--- DATA UNDER STUDY ---

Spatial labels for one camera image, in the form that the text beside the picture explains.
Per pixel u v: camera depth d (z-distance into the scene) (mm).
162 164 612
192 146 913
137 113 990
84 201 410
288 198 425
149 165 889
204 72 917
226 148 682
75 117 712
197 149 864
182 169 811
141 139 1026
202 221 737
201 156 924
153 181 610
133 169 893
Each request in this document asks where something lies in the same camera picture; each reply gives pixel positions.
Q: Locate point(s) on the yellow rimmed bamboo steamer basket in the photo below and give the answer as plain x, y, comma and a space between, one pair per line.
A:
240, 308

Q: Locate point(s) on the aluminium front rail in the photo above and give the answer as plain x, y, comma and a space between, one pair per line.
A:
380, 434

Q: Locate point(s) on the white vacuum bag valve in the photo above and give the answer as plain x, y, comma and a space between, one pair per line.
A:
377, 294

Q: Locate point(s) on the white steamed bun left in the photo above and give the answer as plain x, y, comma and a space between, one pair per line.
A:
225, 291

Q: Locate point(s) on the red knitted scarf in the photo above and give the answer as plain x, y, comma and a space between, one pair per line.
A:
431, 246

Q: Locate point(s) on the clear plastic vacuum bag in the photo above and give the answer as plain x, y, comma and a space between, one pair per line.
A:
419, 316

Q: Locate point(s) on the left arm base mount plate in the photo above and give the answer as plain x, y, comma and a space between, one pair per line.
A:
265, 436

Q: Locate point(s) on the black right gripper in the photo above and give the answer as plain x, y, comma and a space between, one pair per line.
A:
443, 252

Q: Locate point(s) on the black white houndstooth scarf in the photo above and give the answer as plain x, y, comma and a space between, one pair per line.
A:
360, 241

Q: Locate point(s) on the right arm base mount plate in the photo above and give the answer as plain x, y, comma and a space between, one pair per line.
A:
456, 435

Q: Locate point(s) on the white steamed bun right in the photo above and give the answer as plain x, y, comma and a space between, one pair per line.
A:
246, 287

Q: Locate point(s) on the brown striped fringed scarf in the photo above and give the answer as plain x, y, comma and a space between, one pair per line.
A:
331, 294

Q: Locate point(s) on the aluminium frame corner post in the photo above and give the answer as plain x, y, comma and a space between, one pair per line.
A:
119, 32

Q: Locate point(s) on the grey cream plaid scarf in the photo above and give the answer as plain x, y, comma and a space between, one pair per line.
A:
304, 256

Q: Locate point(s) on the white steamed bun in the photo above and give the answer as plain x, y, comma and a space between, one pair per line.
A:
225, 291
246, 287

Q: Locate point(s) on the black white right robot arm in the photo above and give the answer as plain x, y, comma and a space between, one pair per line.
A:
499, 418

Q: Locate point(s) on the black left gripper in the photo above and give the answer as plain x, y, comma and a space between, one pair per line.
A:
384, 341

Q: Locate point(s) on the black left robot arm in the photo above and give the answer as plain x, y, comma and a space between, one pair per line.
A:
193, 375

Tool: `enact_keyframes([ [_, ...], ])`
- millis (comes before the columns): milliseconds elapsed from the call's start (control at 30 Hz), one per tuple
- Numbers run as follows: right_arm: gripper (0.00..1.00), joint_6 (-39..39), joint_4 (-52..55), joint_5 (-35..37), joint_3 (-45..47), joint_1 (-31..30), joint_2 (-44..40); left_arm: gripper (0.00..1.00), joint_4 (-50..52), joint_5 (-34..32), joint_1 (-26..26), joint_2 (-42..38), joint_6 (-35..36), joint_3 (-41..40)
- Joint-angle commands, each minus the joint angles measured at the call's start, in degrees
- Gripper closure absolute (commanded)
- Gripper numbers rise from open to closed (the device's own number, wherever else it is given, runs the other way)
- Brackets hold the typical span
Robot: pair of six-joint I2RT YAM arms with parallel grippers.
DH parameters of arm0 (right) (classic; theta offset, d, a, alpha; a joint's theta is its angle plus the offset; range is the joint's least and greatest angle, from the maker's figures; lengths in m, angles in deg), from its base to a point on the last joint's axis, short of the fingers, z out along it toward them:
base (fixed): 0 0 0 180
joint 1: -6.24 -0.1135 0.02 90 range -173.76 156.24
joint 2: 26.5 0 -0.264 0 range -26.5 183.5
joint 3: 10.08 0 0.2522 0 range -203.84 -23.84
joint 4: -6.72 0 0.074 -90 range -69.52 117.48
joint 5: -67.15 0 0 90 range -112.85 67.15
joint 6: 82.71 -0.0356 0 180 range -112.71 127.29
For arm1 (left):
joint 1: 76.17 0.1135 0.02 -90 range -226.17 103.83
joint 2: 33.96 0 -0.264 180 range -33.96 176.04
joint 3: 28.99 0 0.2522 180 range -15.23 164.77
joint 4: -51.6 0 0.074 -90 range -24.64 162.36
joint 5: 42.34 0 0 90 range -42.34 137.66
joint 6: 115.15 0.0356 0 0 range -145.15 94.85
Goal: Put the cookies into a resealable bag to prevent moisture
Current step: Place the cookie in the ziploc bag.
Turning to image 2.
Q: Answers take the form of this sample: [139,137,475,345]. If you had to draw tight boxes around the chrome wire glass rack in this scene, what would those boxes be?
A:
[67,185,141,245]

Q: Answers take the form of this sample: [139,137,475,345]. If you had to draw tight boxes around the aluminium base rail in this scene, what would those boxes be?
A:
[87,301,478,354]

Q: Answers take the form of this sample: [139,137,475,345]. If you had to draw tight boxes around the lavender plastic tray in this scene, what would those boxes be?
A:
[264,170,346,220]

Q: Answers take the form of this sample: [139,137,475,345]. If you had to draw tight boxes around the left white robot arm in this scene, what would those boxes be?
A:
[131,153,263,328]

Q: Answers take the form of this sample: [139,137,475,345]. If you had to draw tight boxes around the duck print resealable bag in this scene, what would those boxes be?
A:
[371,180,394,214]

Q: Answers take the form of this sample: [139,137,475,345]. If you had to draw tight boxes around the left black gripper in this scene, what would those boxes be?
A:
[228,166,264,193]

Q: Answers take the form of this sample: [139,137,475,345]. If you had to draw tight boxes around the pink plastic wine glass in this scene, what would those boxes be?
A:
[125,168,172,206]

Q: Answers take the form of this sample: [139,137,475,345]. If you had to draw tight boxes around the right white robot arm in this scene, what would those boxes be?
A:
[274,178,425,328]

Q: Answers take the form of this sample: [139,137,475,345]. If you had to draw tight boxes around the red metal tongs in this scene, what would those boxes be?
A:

---

WHAT YOU HAVE TO DO:
Look through the entries above and copy each line that has "camera" in it.

PROBLEM SOLUTION:
Spatial labels for one camera image, in the form that the text beside the picture explains.
Per pixel u v: camera depth d (z-distance into the scene) (mm).
Each request in this document asks where something lies in the same camera picture; each reply gives pixel positions.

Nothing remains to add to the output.